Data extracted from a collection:
# # #

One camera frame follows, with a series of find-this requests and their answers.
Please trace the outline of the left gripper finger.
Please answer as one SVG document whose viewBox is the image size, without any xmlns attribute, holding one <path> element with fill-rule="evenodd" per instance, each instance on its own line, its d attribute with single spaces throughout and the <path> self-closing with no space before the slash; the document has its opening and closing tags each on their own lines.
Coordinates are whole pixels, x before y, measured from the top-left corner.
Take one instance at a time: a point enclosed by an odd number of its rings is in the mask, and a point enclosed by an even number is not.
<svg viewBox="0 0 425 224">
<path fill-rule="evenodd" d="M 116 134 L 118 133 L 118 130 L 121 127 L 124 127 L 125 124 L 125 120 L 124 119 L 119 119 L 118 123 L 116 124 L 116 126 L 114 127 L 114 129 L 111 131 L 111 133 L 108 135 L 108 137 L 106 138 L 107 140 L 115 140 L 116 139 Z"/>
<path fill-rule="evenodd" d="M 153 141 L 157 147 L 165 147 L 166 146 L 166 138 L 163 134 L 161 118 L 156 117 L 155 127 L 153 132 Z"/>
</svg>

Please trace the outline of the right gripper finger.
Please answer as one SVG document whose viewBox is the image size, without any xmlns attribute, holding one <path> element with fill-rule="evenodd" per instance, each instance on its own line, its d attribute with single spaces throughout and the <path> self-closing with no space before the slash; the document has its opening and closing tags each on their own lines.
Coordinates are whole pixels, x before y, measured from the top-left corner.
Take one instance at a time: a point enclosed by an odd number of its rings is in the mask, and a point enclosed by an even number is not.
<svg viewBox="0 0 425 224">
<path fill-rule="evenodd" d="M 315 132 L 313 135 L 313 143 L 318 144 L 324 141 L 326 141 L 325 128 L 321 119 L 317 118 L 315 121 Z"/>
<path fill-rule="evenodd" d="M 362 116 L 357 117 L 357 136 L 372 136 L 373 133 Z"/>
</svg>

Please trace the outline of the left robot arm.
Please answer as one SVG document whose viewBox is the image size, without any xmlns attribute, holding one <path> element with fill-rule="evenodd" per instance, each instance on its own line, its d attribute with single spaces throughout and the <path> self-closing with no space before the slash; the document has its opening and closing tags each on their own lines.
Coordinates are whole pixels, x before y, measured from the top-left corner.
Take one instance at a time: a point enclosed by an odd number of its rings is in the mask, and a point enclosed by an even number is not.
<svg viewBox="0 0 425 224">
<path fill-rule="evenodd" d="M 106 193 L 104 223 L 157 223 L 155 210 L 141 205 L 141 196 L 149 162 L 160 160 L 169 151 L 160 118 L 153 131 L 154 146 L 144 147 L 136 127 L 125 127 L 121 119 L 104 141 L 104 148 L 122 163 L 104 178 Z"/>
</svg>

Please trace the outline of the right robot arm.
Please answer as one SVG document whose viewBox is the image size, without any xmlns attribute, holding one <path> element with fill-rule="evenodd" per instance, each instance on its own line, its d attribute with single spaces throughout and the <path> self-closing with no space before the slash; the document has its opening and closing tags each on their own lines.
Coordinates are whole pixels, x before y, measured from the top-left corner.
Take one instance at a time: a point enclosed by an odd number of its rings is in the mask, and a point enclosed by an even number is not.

# # #

*WHAT TO WORK ON*. Every entry, from first to last, is to be reproduced exactly.

*WRITTEN RESPONSE*.
One camera frame follows, with a series of find-this requests and their answers.
Please trace the outline of the left gripper finger.
Please answer as one SVG document whose viewBox is the image size, without any xmlns attribute, holding one <path> element with fill-rule="evenodd" per instance, each instance on its own line, its d attribute with single spaces throughout and the <path> self-closing with no space before the slash; the document has its opening and closing tags each on their own lines.
Coordinates are whole pixels, x before y, measured from the top-left corner.
Take one instance at a time: a point enclosed by an odd number of its rings is in the mask, and a point enclosed by an even number is not.
<svg viewBox="0 0 425 224">
<path fill-rule="evenodd" d="M 116 134 L 118 133 L 118 130 L 121 127 L 124 127 L 125 124 L 125 120 L 124 119 L 119 119 L 118 123 L 116 124 L 116 126 L 114 127 L 114 129 L 111 131 L 111 133 L 108 135 L 108 137 L 106 138 L 107 140 L 115 140 L 116 139 Z"/>
<path fill-rule="evenodd" d="M 153 141 L 157 147 L 165 147 L 166 146 L 166 138 L 163 134 L 161 118 L 156 117 L 155 127 L 153 132 Z"/>
</svg>

Please trace the outline of the right gripper finger.
Please answer as one SVG document whose viewBox is the image size, without any xmlns attribute, holding one <path> element with fill-rule="evenodd" per instance, each instance on its own line, its d attribute with single spaces throughout and the <path> self-closing with no space before the slash; the document has its opening and closing tags each on their own lines.
Coordinates are whole pixels, x before y, measured from the top-left corner.
Take one instance at a time: a point enclosed by an odd number of its rings is in the mask, and a point enclosed by an even number is not.
<svg viewBox="0 0 425 224">
<path fill-rule="evenodd" d="M 315 132 L 313 135 L 313 143 L 318 144 L 324 141 L 326 141 L 325 128 L 321 119 L 317 118 L 315 121 Z"/>
<path fill-rule="evenodd" d="M 362 116 L 357 117 L 357 136 L 372 136 L 373 133 Z"/>
</svg>

Please trace the outline of the left robot arm.
Please answer as one SVG document whose viewBox is the image size, without any xmlns attribute, holding one <path> element with fill-rule="evenodd" per instance, each instance on its own line, its d attribute with single spaces throughout and the <path> self-closing with no space before the slash; the document has its opening and closing tags each on their own lines.
Coordinates are whole pixels, x before y, measured from the top-left corner.
Take one instance at a time: a point enclosed by an odd number of its rings is in the mask, and a point enclosed by an even number is not.
<svg viewBox="0 0 425 224">
<path fill-rule="evenodd" d="M 106 193 L 104 223 L 157 223 L 155 210 L 141 205 L 141 196 L 149 162 L 160 160 L 169 151 L 160 118 L 153 131 L 154 146 L 144 147 L 136 127 L 125 127 L 121 119 L 104 141 L 104 148 L 122 163 L 104 178 Z"/>
</svg>

Please trace the outline of the right robot arm.
Please answer as one SVG document whose viewBox is the image size, without any xmlns attribute, holding one <path> element with fill-rule="evenodd" per instance, each instance on its own line, its d attribute with single spaces throughout and the <path> self-closing with no space before the slash; the document has its opening and closing tags each on their own lines.
Coordinates are whole pixels, x before y, measured from the top-left corner.
Take one instance at a time: a point enclosed by an odd number of its rings is in the mask, and a point enclosed by an even number is not.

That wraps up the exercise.